- **Exercise goal**:
Copy every entry exactly as it stands, though any image it holds should stay out of the copy.

- **Stored items**:
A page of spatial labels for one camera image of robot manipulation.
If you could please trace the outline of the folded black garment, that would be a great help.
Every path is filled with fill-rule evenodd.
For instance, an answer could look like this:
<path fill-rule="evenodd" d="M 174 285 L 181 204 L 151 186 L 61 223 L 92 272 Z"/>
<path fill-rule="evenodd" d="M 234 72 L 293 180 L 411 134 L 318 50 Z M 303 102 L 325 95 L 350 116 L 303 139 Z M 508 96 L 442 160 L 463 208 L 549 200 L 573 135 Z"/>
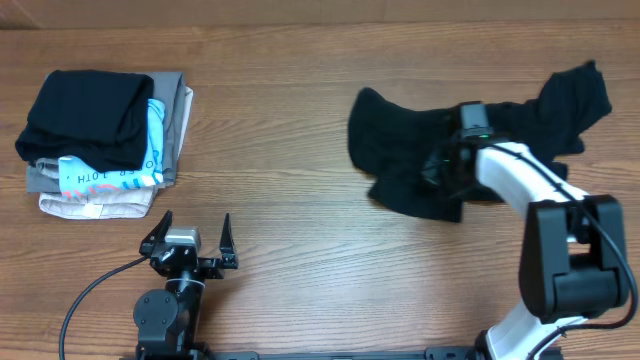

- **Answer space**:
A page of spatial labels for one camera image of robot manipulation.
If you could please trace the outline of the folded black garment, that would be a great help.
Every path is filled with fill-rule evenodd.
For instance, an answer could look like this:
<path fill-rule="evenodd" d="M 174 285 L 181 204 L 151 186 L 61 223 L 92 272 Z"/>
<path fill-rule="evenodd" d="M 234 72 L 293 180 L 411 134 L 318 50 Z M 303 102 L 325 95 L 350 116 L 303 139 Z M 508 96 L 442 160 L 463 208 L 549 200 L 573 135 Z"/>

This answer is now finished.